Exercise aim: Across the entries below, how many lines include "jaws"? Give the number and nothing else.

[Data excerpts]
■ ■ ■ ■ ■ ■ ■

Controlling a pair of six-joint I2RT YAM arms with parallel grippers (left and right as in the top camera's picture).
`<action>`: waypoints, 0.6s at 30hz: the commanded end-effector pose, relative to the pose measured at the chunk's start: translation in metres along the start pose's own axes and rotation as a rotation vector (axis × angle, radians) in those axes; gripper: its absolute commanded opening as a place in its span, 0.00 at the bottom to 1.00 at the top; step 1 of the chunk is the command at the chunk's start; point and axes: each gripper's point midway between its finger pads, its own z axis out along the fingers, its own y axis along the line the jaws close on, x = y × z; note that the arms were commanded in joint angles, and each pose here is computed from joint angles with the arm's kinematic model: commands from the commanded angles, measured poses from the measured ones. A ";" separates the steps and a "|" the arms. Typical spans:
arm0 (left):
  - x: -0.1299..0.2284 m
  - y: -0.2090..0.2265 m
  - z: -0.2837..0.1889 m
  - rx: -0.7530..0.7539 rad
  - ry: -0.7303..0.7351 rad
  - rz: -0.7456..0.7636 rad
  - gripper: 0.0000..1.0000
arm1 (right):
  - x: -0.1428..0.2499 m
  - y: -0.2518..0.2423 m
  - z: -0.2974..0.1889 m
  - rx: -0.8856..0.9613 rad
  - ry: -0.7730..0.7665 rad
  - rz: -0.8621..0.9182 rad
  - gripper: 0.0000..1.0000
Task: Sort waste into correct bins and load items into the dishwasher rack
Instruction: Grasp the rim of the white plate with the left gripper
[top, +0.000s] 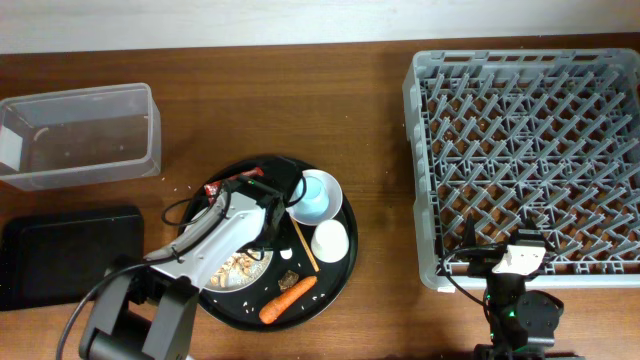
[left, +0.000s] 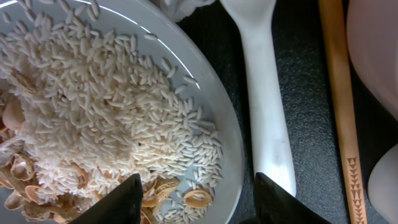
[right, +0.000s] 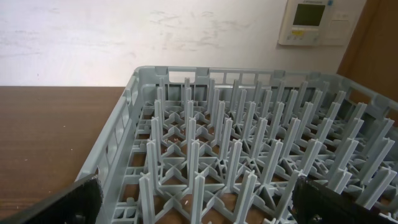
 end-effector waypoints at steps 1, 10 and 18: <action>-0.002 -0.006 0.001 -0.026 -0.023 0.025 0.57 | 0.003 -0.001 0.000 0.005 0.006 0.002 0.99; 0.017 0.000 0.016 -0.083 0.013 0.051 0.57 | 0.003 -0.001 0.000 0.005 0.006 0.002 0.99; 0.023 -0.002 0.017 -0.070 0.042 0.053 0.56 | 0.003 -0.001 0.000 0.005 0.006 0.002 0.99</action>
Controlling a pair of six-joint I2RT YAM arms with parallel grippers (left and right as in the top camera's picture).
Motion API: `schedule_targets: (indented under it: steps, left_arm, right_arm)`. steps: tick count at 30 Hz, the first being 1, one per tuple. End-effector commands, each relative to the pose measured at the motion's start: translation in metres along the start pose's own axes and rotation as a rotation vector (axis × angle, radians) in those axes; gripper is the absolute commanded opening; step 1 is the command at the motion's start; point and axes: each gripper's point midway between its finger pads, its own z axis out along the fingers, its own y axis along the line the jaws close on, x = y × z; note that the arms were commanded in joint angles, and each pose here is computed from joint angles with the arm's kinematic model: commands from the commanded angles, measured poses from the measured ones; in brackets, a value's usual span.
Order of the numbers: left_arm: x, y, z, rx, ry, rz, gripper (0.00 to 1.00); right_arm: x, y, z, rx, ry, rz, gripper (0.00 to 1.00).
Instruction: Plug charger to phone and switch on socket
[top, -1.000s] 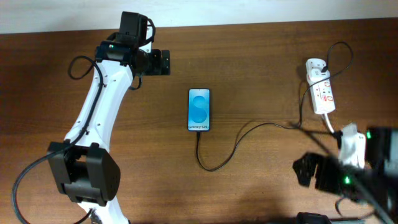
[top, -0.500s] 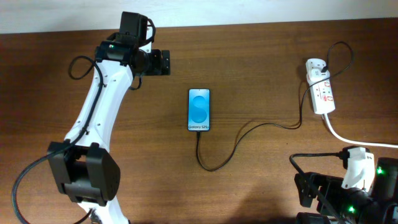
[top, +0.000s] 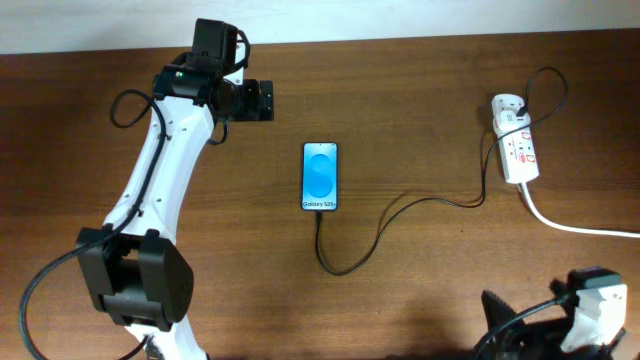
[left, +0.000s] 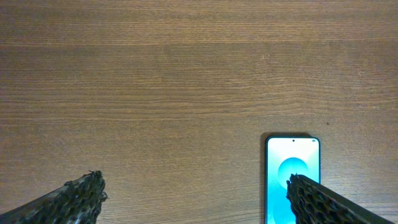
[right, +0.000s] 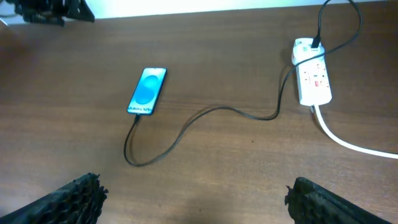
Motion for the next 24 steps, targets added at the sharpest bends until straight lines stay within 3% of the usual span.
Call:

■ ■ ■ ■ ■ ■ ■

Exercise output: 2